* _Your objective_:
Write out each record exactly as given, but do not include the pictures.
───── Records for this exercise ─────
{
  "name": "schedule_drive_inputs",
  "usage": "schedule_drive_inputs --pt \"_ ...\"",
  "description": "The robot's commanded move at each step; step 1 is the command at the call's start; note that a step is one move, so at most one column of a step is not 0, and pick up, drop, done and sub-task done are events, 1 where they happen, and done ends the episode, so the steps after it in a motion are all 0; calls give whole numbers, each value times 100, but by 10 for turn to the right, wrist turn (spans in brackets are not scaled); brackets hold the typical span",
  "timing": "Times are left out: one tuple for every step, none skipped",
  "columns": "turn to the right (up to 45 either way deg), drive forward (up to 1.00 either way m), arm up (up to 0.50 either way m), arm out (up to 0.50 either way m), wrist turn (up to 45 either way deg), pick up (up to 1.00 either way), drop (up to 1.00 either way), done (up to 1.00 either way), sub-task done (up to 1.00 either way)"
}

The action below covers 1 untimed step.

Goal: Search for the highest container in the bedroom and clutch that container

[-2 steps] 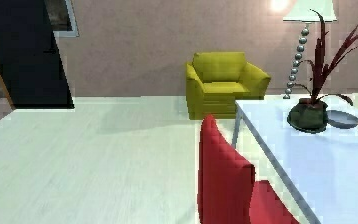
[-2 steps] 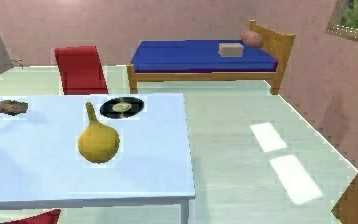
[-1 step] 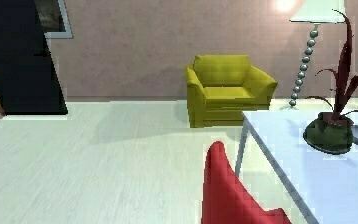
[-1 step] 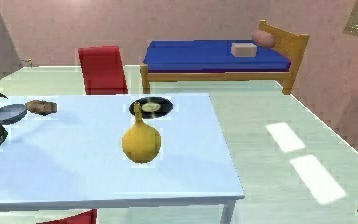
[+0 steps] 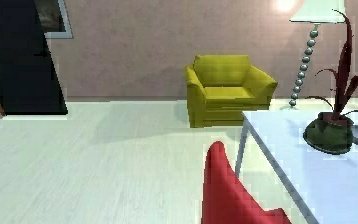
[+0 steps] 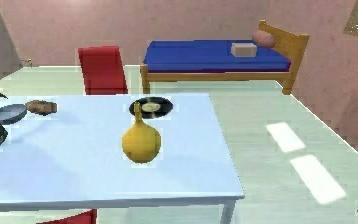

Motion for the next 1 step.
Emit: schedule_drive_inputs --pt "0 0 38 0 0 0 0 0 0"
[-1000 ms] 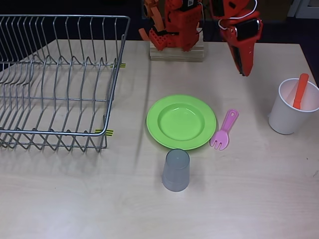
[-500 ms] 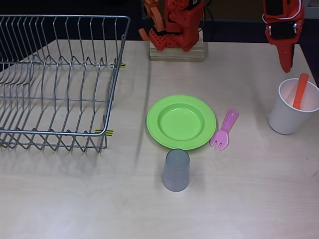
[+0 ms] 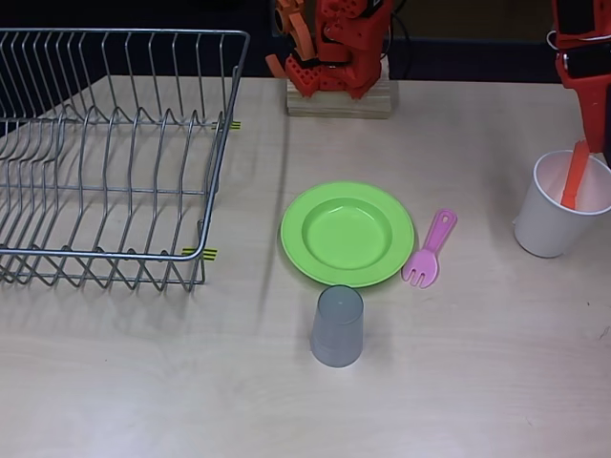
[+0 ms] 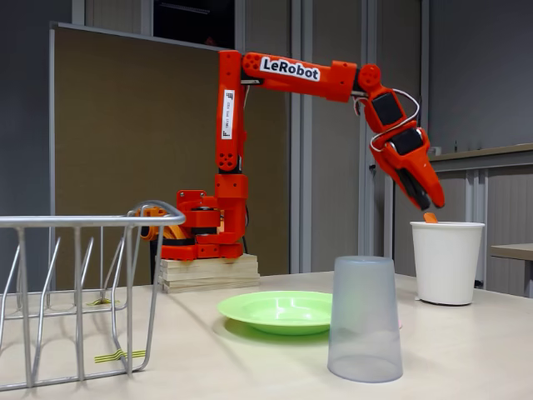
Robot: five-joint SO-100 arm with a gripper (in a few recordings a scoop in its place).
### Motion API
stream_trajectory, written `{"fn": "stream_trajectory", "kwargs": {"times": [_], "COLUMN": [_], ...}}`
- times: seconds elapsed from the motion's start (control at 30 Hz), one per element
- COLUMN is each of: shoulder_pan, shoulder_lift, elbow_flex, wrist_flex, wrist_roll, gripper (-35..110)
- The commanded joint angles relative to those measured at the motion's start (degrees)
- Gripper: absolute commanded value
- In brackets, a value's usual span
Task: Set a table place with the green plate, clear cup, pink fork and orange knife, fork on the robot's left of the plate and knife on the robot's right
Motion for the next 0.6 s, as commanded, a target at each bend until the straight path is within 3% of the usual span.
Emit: {"fn": "stream_trajectory", "kwargs": {"times": [0.0, 0.57], "shoulder_pan": [-1.3, 0.4], "shoulder_lift": [0.4, -0.7], "elbow_flex": [-0.9, 0.6], "wrist_flex": [-0.8, -1.5], "wrist_roll": [1.6, -4.2], "gripper": [19, 13]}}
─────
* _Reply to the task_:
{
  "name": "schedule_drive_inputs",
  "usage": "schedule_drive_inputs --pt \"_ ...\"",
  "description": "The robot's commanded move at each step; step 1 is the command at the call's start; note that a step is one move, so at most one column of a step is not 0, and pick up, drop, done and sub-task done are events, 1 where they happen, and done ends the episode, so the steps after it in a motion are all 0; calls give whole numbers, each value times 100, but by 10 for turn to the right, wrist turn (spans in brackets are not scaled); brackets hold the typical span",
  "timing": "Times are left out: one tuple for every step, none skipped",
  "columns": "turn to the right (up to 45 either way deg), drive forward (up to 1.00 either way m), arm up (up to 0.50 either way m), arm out (up to 0.50 either way m), wrist turn (up to 45 either way deg), pick up (up to 1.00 either way), drop (up to 1.00 either way), done (up to 1.00 either way), sub-task done (up to 1.00 either way)"
}

The action below covers 1 untimed step.

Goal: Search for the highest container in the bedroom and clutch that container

[-2 steps] 
[-2 steps] 
[-1 step] 
[-1 step] 
[+0 steps] 
[+0 steps] 

Motion for the next 1 step.
Emit: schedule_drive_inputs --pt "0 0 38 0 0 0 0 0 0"
[-1000 ms] 
[-500 ms] 
[+0 ms] 
[+0 ms] 
Robot: five-joint SO-100 arm with a gripper (in a few recordings a scoop in its place).
### Motion API
stream_trajectory, written `{"fn": "stream_trajectory", "kwargs": {"times": [_], "COLUMN": [_], ...}}`
- times: seconds elapsed from the motion's start (control at 30 Hz), one per element
- COLUMN is each of: shoulder_pan, shoulder_lift, elbow_flex, wrist_flex, wrist_roll, gripper (-35..110)
- The commanded joint angles relative to those measured at the motion's start (degrees)
- Gripper: absolute commanded value
- In brackets, a value's usual span
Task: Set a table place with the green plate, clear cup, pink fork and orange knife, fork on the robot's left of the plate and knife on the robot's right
Motion for the next 0.6 s, as commanded, a target at each bend until the straight path is within 3% of the usual span.
Emit: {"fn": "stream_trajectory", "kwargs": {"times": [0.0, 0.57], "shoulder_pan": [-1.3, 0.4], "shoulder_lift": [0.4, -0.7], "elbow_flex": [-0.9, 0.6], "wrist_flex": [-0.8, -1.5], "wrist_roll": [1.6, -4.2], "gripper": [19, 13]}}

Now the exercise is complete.